“Oh please recommend us some books to read!”
a young avid reader and her mother fell over each other to ask me recently.
They
sounded as desperate as if they had been living on a desert island in an
information vacuum, instead of surrounded by the thousands of books being
published and the millions of reviews and tweets and posts being published
about them. Their problem was not with any shortage of books though. It was with
the type of books.
“Something
without the end of the world in it,” pleaded the mother. And “ANYTHING that
isn’t a really, really depressing future dystopia,” begged the daughter.
I was
delighted to oblige since there’s little I like better than recommending books.
But their plea, especially from a bright and lovely fourteen-year-old with all
her life ahead of her, made me wonder what the current vogue for YA ‘dyslit’ is
doing for its intended readers.
When I was
little older than her, 1984 made an unforgettable impact on me, as did the
post-apocalypse novel Riddley Walker. These books made me think about what
humans do to the world and to each other. They taught me about society, politics
and the environment from a perspective I could relate to. 1984 depressed the
hell out of me; Riddley Walker scared and inspired me; each of them offered a
convincingly bleak and strange but recognisable version of the future.
But each
was only one version. I spent a good part of my teenage years convinced we were
all going to die in a nuclear holocaust. Yet looking back now, those years seem
quite carefree. I didn’t have global warming hanging over me. I didn’t have
economic meltdown and debt crisis and pandemics and increasing poverty and
inequality looming from every side. Floods, refugees, disasters, gladiator
games or zombie apocalypses didn’t feature in too many of the books I was
reading; dystopia was not a recognised and highly fashionable YA genre.
The signs
for the future are bad, if you believe the news and half the current novels and
movies. I don’t envy today’s teenagers, growing up with it all. It’s a huge
responsibility we have put on their shoulders and I sympathise with a girl who’s
tired of reading stories about how bad things are going to get.
That’s not
to say that there are not some wonderful, important, thought-provoking examples
of dyslit being published now. The best offer not only ideas how to survive,
but also ways to change things.
The future,
after all, is what we make it. What happened to dystopia’s maligned and
unfashionable other side, utopia?
7 comments:
Hear Hear! As a teen I craved heart-warming, life-affirming spirited examples of how to live well. Especially at such a bleak time.
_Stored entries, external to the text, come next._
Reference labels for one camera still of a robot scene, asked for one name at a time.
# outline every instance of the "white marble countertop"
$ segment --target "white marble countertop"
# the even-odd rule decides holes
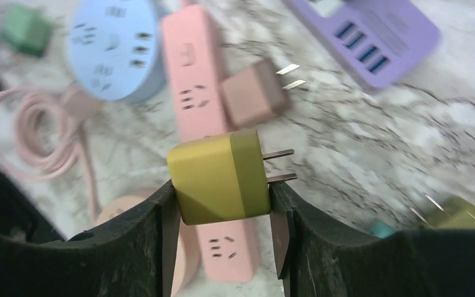
[[[2,11],[8,0],[0,0]],[[43,59],[14,54],[0,41],[0,79],[58,93],[73,81],[66,65],[66,24],[78,0],[28,0],[56,30]],[[174,10],[178,0],[163,1]],[[265,151],[292,148],[292,158],[267,162],[269,175],[295,172],[289,184],[303,198],[360,229],[376,218],[394,227],[429,210],[420,192],[454,194],[475,203],[475,0],[415,0],[437,24],[438,50],[400,83],[368,96],[317,45],[278,0],[200,1],[218,21],[230,73],[270,56],[308,81],[290,91],[293,108],[258,126]],[[14,162],[13,104],[0,108],[0,146]],[[168,90],[139,105],[107,104],[86,123],[101,206],[168,180],[165,156],[178,143]],[[49,183],[16,180],[66,235],[90,227],[79,165]],[[258,218],[262,266],[254,281],[213,283],[202,273],[179,296],[283,296],[275,280],[268,218]]]

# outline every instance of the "beige round object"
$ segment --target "beige round object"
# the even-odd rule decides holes
[[[112,201],[101,212],[95,225],[98,226],[120,215],[143,202],[155,191],[144,190],[135,194],[124,196]],[[201,261],[197,233],[192,226],[185,225],[182,220],[179,223],[178,251],[176,254],[176,266],[174,267],[174,279],[172,282],[172,296],[184,287],[196,274]]]

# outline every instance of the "purple power outlet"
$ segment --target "purple power outlet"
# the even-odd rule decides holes
[[[366,92],[400,79],[441,37],[409,0],[349,0],[329,17],[310,0],[282,1]]]

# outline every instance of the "blue round power strip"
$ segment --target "blue round power strip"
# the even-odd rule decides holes
[[[79,84],[105,101],[136,103],[166,82],[153,0],[83,0],[70,27],[69,61]]]

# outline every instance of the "green charger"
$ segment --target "green charger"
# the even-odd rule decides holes
[[[51,34],[52,24],[36,10],[18,3],[6,10],[1,37],[18,52],[42,57]]]
Exactly! Sometimes one needs books to get you through the harder times and darkest moments, and these can often be hopeful stories.
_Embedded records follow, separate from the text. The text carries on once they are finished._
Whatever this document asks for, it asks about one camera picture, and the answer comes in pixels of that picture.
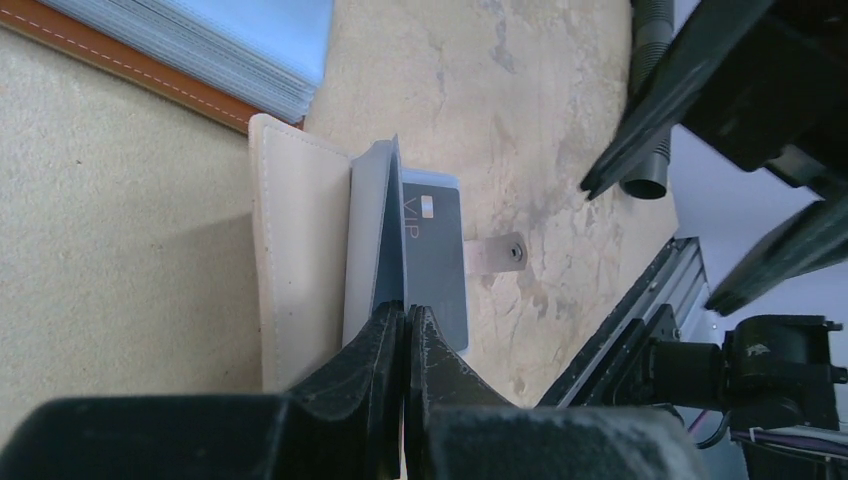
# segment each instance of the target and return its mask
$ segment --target white stitching
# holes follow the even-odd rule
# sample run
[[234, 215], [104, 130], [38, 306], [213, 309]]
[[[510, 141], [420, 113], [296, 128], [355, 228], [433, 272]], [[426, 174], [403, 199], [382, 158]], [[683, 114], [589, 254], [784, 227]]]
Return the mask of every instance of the white stitching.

I am finding it hard to find books in the Library which aren't depressing, or about vampires that I haven't already read! I fully support cheerful, heart warming, sensitive books!!!
I'm no fan of dystopian fiction, but there's this to be said for it: the kind written for teens is usually strangely optimistic. The heroine - and it IS mostly a heroine - saves the world. I have yet to read one that ends with the equivalent of "He loved Big Brother." ;-)
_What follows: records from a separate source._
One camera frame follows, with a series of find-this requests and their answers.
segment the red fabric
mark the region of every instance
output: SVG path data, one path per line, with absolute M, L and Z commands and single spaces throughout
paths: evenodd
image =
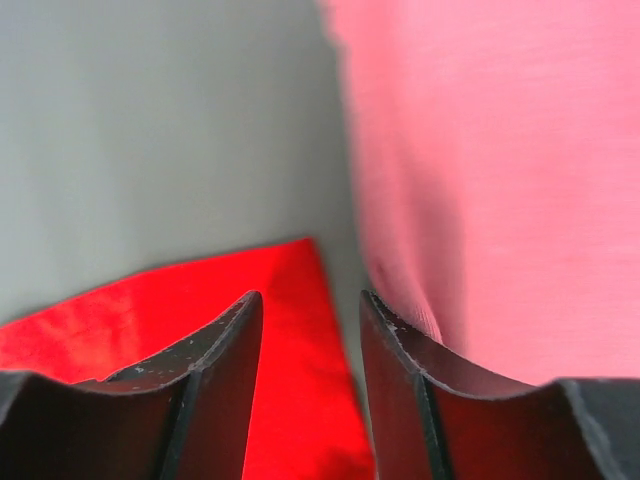
M 371 480 L 374 468 L 311 240 L 141 273 L 0 329 L 0 368 L 104 379 L 204 326 L 248 290 L 264 337 L 244 478 Z

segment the gray background
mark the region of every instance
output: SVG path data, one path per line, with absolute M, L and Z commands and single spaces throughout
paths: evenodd
M 361 381 L 335 63 L 312 0 L 0 0 L 0 321 L 313 235 Z

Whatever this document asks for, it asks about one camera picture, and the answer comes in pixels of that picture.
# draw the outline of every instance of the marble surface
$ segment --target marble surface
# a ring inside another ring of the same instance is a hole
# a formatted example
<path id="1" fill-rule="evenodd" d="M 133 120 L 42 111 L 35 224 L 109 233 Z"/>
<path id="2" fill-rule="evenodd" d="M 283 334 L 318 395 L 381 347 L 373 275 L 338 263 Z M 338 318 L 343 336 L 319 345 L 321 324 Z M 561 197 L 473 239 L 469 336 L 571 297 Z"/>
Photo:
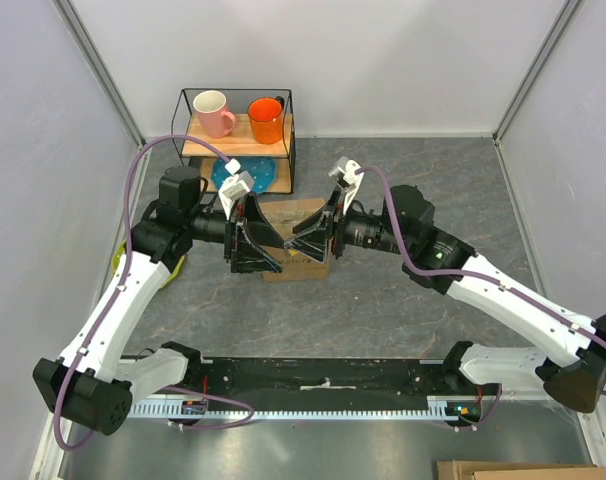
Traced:
<path id="1" fill-rule="evenodd" d="M 487 138 L 297 139 L 294 196 L 327 198 L 342 155 L 378 165 L 390 183 L 415 184 L 436 206 L 435 223 L 470 243 L 525 285 L 533 279 L 492 142 Z M 154 198 L 174 147 L 155 148 L 139 202 Z M 381 209 L 376 177 L 357 198 Z M 222 245 L 197 243 L 181 275 L 157 293 L 126 352 L 175 340 L 205 355 L 442 358 L 457 340 L 490 346 L 526 341 L 473 307 L 425 290 L 401 272 L 399 256 L 347 247 L 325 280 L 263 283 L 231 274 Z"/>

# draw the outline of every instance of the shelf
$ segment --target shelf
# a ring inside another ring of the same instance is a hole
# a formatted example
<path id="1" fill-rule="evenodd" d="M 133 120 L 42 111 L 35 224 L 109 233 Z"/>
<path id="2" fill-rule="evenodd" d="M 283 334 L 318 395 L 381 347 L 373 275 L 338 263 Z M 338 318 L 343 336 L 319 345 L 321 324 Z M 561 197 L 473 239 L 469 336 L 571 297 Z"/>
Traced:
<path id="1" fill-rule="evenodd" d="M 265 193 L 292 193 L 289 159 L 287 157 L 279 157 L 274 160 L 276 161 L 276 178 Z M 216 192 L 216 187 L 212 181 L 212 166 L 215 161 L 216 158 L 212 157 L 201 160 L 201 176 L 205 177 L 209 183 L 207 187 L 208 193 Z"/>
<path id="2" fill-rule="evenodd" d="M 199 123 L 199 120 L 196 114 L 192 115 L 190 120 L 190 125 L 187 129 L 187 134 L 193 137 L 197 137 L 201 140 L 204 140 L 214 147 L 221 150 L 225 155 L 238 155 L 238 156 L 247 156 L 247 155 L 265 155 L 270 157 L 287 157 L 289 149 L 291 148 L 292 141 L 292 114 L 288 113 L 285 115 L 284 119 L 284 128 L 283 133 L 285 135 L 285 142 L 282 140 L 273 143 L 272 145 L 263 145 L 261 143 L 257 143 L 252 136 L 252 130 L 250 128 L 250 119 L 248 118 L 246 113 L 239 113 L 236 115 L 236 127 L 229 135 L 223 138 L 210 138 L 203 131 L 203 127 Z M 213 157 L 215 156 L 207 148 L 194 143 L 194 142 L 185 142 L 183 145 L 183 156 L 184 157 Z M 289 165 L 287 167 L 288 170 L 288 189 L 289 188 Z M 275 186 L 280 180 L 280 168 L 277 170 L 277 180 L 275 180 L 272 187 Z"/>

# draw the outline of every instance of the pink mug
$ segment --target pink mug
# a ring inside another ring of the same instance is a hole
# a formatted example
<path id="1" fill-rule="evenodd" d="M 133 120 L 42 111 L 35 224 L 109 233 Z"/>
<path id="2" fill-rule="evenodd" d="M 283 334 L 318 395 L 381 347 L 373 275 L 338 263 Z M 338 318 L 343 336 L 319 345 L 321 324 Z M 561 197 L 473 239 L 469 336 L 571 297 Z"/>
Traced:
<path id="1" fill-rule="evenodd" d="M 194 101 L 196 116 L 210 138 L 223 138 L 236 126 L 236 117 L 227 108 L 227 99 L 218 90 L 199 93 Z"/>

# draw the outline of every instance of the mug handle
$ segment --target mug handle
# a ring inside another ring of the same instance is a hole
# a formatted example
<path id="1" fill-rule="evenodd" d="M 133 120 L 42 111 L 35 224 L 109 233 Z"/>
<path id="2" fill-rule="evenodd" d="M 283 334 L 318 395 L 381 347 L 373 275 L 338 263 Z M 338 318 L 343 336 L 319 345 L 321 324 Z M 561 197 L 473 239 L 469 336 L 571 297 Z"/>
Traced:
<path id="1" fill-rule="evenodd" d="M 236 116 L 232 112 L 227 112 L 227 111 L 221 112 L 221 115 L 229 118 L 230 121 L 232 122 L 232 126 L 230 128 L 226 128 L 225 131 L 223 132 L 223 136 L 225 136 L 228 133 L 230 133 L 232 130 L 234 130 L 234 127 L 236 127 Z"/>

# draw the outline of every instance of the blue plate
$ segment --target blue plate
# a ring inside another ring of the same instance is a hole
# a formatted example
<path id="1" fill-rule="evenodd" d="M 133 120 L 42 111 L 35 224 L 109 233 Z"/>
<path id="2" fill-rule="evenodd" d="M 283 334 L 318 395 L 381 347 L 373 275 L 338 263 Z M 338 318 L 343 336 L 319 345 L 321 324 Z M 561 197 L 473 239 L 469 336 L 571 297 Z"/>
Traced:
<path id="1" fill-rule="evenodd" d="M 235 157 L 241 164 L 241 168 L 254 178 L 252 191 L 263 193 L 272 185 L 276 178 L 276 161 L 273 157 Z M 230 172 L 225 169 L 225 162 L 218 158 L 212 166 L 212 181 L 219 189 Z"/>
So, what did you recommend in the end?
A good point, re the ending of "1984".
Re "optimistic" and "hopeful", well YA isn't as full-on gloomy as many adult novels, but I do have the following question:-
When you read, for example, "Hunger Games" so many people do actually die, that it is hard to see this dystopian fiction as optimistic. Or do these deaths become devalued because we don't know those characters well, and therefore have no emotions invested in them? So we don't count the death rate. That's not a good thought.
the second plea from the mother nd daughter was - something without vampires in either!
I find the 'heroine saves the world' can be a bit superficial (although not always). I would agree that it's not necessarily optimistic when the default setting is a horrible future in which the main characters have to do loads of fighting, killing and enduring of misery and deaths of loved (or not so loved) ones in order to prevail, and then it's often rather unclear what is going to happen next.
How about Garth Nix's 'Sabriel' trilogy - Ursula Le Guin's adult novel 'The Lathe of Heaven'- Cornelia Funke's 'Reckless' & its sequel (there'll be another) - almost anything by Terry Pratchett...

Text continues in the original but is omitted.